Punitive Pedagogy

What is writing? Pedagogically, it is output, a physical expression of analysis and creativity in word.

What is creativity? Pedagogically, this depends on how creative the teacher is to whom you pose this question. It also depends upon who asks them, their level of educational integrity, self-awareness, and etc and etc. If you ask me, and too bad if you haven’t, creativity is unplanned.

Most educational institutions establish a curriculum and syllabus which ticks all the boxes and looks rather natty on paper. My current university has taken the progressive step of hiring some of their A++ students and also successful practitioners from somewhere in the creative industry.

These astonishing folk are then plonked in front a group of students.

The trouble with pre-set educational goals is not the assumption that it will all work out as if memorising equations is equable with developing creative output skills, but the system for providing feedback.

Assuming that these A-grade students and successful practitioners can provide feedback on a creative work written some months previously, assuming that burgeoning creative writers will be receptive to that feedback and then be able to incorporate it, assuming that uni employees will be in a good frame of mind and professional in their feedback, are all wild assumptions.

After the semester of labouring through hours of spoonfeeding every week, of navigating Australia’s passive-aggressive neoliberal society, after repeatedly being targeted or alternatively ignored by teaching staff, after the hours a day of study and review, receiving a short critical summary of a work written and since forgotten is all a bit like punishment.

Writing is an inherently creative act. Teachers who have not been familiarised with pedagogical theory, much less the basic skill of Teach Talk Time, can, at best, hope for the random student who is already gifted at self-study.

An astonishingly inefficient approach to education.

What other subjects require skills development rather than the mere memorisation and retention of salient rules? Do mathematics and physics require no skill in application? How could educational staff find out which students possess what skills, and which of those skills could be relevant to the goal of the course?

Finding ways to encourage output rather than delayed punishment may yield enhanced learning outcomes for students and improved job satisfaction for university employees.

Addendum

Teach Talk Time is a very basic pedagogical skill where the teacher monitors how much they speak in a given period of class time.
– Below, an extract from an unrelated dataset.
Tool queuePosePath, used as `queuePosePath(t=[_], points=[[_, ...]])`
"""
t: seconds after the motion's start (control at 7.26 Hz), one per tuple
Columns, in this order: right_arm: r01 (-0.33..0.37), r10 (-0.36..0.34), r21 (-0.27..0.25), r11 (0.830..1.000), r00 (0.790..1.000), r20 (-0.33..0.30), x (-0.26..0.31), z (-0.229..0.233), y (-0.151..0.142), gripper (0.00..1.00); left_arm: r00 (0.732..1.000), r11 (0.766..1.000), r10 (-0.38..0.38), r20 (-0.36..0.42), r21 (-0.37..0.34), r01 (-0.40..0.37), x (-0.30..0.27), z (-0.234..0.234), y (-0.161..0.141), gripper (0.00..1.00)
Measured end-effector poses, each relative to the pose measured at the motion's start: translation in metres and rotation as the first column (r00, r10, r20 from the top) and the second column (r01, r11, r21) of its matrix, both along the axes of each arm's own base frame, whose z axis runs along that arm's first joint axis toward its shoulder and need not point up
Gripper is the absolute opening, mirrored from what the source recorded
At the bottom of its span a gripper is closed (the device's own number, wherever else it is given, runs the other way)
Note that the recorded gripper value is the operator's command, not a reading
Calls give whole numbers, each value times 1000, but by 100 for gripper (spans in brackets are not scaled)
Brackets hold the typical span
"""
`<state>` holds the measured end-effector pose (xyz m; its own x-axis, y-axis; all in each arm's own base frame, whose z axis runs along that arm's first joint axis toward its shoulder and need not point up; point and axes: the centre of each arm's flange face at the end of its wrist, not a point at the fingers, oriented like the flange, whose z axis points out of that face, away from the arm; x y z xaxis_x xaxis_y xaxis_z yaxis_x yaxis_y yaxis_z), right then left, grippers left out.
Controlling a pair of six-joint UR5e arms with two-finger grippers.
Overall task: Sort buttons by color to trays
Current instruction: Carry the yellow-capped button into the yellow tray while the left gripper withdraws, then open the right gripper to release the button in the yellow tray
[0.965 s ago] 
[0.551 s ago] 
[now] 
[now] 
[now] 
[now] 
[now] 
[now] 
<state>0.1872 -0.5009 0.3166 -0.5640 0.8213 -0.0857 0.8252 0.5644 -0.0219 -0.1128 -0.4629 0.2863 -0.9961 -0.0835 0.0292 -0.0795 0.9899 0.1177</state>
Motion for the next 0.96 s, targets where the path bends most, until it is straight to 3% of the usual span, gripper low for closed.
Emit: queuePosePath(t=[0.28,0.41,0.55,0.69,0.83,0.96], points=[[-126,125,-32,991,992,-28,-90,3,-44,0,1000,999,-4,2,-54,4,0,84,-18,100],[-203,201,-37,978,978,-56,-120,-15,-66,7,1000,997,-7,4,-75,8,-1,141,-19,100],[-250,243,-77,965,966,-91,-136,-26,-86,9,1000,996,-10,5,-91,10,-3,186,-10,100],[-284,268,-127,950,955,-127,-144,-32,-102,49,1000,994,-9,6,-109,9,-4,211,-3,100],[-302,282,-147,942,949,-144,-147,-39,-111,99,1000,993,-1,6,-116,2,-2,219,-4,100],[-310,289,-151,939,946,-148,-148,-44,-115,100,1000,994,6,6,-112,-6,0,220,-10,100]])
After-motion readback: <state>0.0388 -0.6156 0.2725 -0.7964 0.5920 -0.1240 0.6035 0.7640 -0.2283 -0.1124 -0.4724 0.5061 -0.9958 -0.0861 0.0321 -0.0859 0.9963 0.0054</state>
Most basically, we can time how much we speak for the whole class. If we speak more than 70% of the time, we have utterly failed to allow students to find their voice.

More technically, talk time naturally starts about 90% and quickly falls to 40% by the middle of the class time, and the class should end with about 5% talk time. This gradual reduction allows for class set-up and explanation leading naturally into students interacting, demonstrating, and confirming their creative output.

An advanced application of TTT is the teacher supplanting that initial 90% with student-directed goals, student demonstrations, and adjustments to student-presented needs. The degree of finesse and flexibility necessitates the teacher becoming a tool, platform or vehicle by which students self-actualise. The teacher must be familiar with prior learning, assume students are adults and self-responsible, and possess no defensiveness.

TTT naturally allows for continuous student output and for continuous feedback. TTT leads to constant knowledge and skills acquisition. TTT is an amazingly simple and powerful pedagogical tool.